A risk model for privacy in trajectory data

Basu, Anirban; Monreale, Anna; Trasarti, Roberto; Corena, Juan C.; Giannotti, Fosca; Pedreschi, Dino; Kiyomoto, Shinsaku; Miyake, Yutaka; Yanagihara, Tadashi

doi:10.1186/s40493-015-0020-6

Time sequence data relating to users, such as medical histories and mobility data, are good candidates for data mining, but often contain highly sensitive information. Different methods in privacy-preserving data publishing are utilised to release such private data so that individual records in the released data cannot be re-linked to specific users with a high degree of certainty. These methods provide theoretical worst-case privacy risks as measures of the privacy protection that they offer.
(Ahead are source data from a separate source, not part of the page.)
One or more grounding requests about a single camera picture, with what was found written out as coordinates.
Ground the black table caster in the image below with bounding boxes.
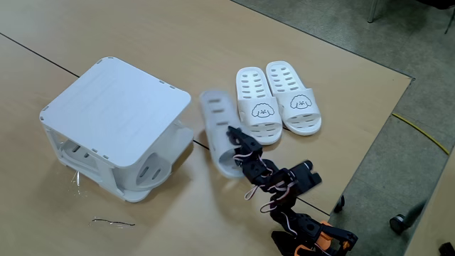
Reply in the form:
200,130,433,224
333,194,346,213

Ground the grey bear slipper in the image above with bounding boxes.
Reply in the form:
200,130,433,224
60,139,172,190
198,89,250,179

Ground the white dog-print slipper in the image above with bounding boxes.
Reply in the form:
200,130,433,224
265,60,323,137
235,66,284,146

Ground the white two-tier shoe rack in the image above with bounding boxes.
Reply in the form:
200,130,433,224
38,55,195,203

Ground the yellow cable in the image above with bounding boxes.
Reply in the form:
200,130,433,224
390,112,451,156

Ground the metal chair leg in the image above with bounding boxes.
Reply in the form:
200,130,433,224
444,9,455,36
367,0,380,24

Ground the black chair caster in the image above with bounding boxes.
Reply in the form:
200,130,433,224
389,201,427,235

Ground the black floor object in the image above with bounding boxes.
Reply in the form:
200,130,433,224
438,241,455,256

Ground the long clear tape strip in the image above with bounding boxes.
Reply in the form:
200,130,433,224
88,216,137,229

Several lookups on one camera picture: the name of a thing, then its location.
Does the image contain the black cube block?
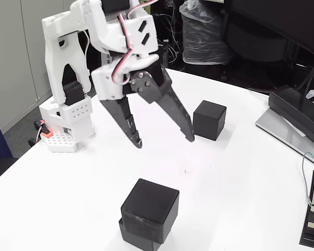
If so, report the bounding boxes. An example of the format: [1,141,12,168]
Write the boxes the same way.
[118,218,163,251]
[120,178,180,244]
[192,100,228,142]

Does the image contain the silver computer tower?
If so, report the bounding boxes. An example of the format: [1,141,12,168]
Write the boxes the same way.
[100,51,115,66]

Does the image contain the black equipment box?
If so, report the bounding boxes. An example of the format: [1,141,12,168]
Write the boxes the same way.
[156,39,170,69]

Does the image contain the bin with clear plastic bag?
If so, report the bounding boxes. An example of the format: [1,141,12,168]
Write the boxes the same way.
[179,0,231,65]

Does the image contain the grey metal cabinet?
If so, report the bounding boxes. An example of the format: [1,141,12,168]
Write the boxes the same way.
[0,0,97,134]

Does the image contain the silver monitor stand base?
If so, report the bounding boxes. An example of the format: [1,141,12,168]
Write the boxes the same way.
[255,107,314,168]

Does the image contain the black computer monitor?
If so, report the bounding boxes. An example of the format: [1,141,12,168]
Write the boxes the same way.
[225,0,314,110]

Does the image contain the tangled thin wires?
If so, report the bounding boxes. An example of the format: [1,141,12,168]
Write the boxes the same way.
[155,13,185,63]

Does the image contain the orange clip with cables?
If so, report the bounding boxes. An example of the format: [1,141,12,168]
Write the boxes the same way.
[33,119,53,139]

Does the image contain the green cable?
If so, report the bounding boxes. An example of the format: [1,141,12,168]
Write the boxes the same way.
[301,151,314,206]

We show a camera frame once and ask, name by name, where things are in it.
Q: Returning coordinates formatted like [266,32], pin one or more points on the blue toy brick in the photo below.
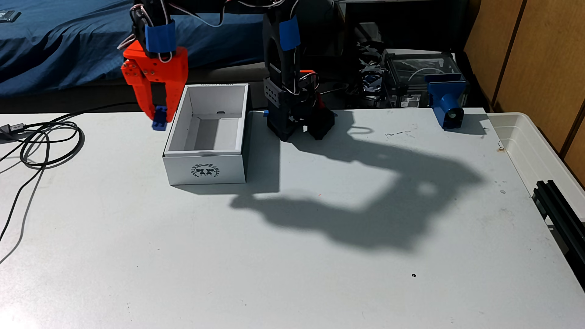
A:
[160,119]

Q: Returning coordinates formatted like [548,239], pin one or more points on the white cardboard box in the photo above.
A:
[205,171]

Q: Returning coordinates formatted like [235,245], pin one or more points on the blue bed sheet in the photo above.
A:
[68,45]

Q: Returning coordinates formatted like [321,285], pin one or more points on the blue printed clamp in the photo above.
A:
[445,98]

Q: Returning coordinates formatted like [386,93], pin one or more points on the white plastic bin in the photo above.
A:
[525,146]

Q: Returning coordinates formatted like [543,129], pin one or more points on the brown wooden wardrobe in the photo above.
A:
[544,59]

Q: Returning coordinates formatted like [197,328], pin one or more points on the black aluminium extrusion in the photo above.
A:
[560,214]

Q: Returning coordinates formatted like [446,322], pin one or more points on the grey bed frame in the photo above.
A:
[91,91]

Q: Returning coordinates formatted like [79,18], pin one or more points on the clear-walled black enclosure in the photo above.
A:
[411,68]

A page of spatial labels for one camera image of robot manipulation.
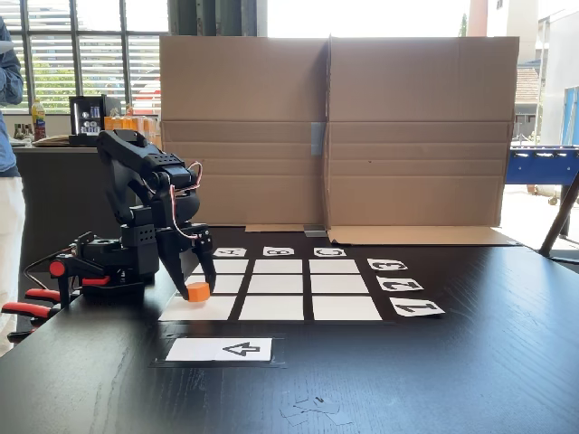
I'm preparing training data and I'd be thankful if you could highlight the round orange token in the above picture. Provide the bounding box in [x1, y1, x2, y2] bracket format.
[186, 282, 212, 303]

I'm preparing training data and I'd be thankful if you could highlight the white nine-square grid sheet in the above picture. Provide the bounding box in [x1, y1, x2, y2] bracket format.
[156, 257, 397, 325]

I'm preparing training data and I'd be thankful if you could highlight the white arrow paper sheet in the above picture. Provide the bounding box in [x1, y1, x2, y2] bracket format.
[165, 337, 273, 363]

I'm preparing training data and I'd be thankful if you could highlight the black clamp red knob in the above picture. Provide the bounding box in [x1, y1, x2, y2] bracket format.
[47, 252, 112, 309]

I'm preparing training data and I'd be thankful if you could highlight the black mini fridge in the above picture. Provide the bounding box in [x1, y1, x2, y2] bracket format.
[68, 94, 122, 148]

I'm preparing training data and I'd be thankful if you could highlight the brown cardboard box panel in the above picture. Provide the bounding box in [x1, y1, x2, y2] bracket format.
[326, 34, 521, 248]
[158, 34, 330, 233]

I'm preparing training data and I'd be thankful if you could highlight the brown paper bag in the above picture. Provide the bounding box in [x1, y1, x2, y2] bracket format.
[32, 134, 73, 148]

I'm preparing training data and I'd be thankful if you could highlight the window with blinds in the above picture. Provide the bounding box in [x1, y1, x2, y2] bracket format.
[0, 0, 169, 117]

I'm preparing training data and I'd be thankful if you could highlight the yellow drink bottle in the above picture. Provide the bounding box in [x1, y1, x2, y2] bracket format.
[30, 99, 47, 142]

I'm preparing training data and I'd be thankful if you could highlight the standing person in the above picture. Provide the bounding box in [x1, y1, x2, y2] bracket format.
[0, 15, 27, 358]

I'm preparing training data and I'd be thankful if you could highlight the paper sheet number 3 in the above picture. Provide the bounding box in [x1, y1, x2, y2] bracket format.
[366, 258, 409, 272]

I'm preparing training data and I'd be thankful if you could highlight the paper sheet number 2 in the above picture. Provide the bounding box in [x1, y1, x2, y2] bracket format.
[375, 277, 425, 293]

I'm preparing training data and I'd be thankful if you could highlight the paper sheet number 1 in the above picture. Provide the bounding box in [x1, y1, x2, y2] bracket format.
[388, 297, 447, 318]

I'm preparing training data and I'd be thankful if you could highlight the blue foosball table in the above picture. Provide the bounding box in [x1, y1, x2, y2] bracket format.
[505, 144, 579, 207]

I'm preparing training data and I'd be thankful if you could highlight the black slanted metal leg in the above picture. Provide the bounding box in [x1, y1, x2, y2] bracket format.
[537, 171, 579, 266]

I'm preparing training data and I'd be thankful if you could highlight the red white servo cable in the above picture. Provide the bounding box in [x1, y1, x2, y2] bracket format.
[168, 161, 204, 241]

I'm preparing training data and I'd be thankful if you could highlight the black power cable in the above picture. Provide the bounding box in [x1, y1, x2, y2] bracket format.
[23, 246, 78, 290]

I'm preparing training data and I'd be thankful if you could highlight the clamp with red handles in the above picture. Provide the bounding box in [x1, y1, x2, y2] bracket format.
[0, 288, 62, 344]
However, often with many real-world data the worst-case scenario is too pessimistic and does not provide a realistic view of the privacy risks: the real probability of re-identification is often much lower than the theoretical worst-case risk. In this paper, we propose a novel empirical risk model for privacy which, in relation to the cost of privacy attacks, demonstrates better the practical risks associated with a privacy preserving data release. We show detailed evaluation of the proposed risk model by using k-anonymised real-world mobility data and then, we show how the empirical evaluation of the privacy risk has a different trend in synthetic data describing random movements.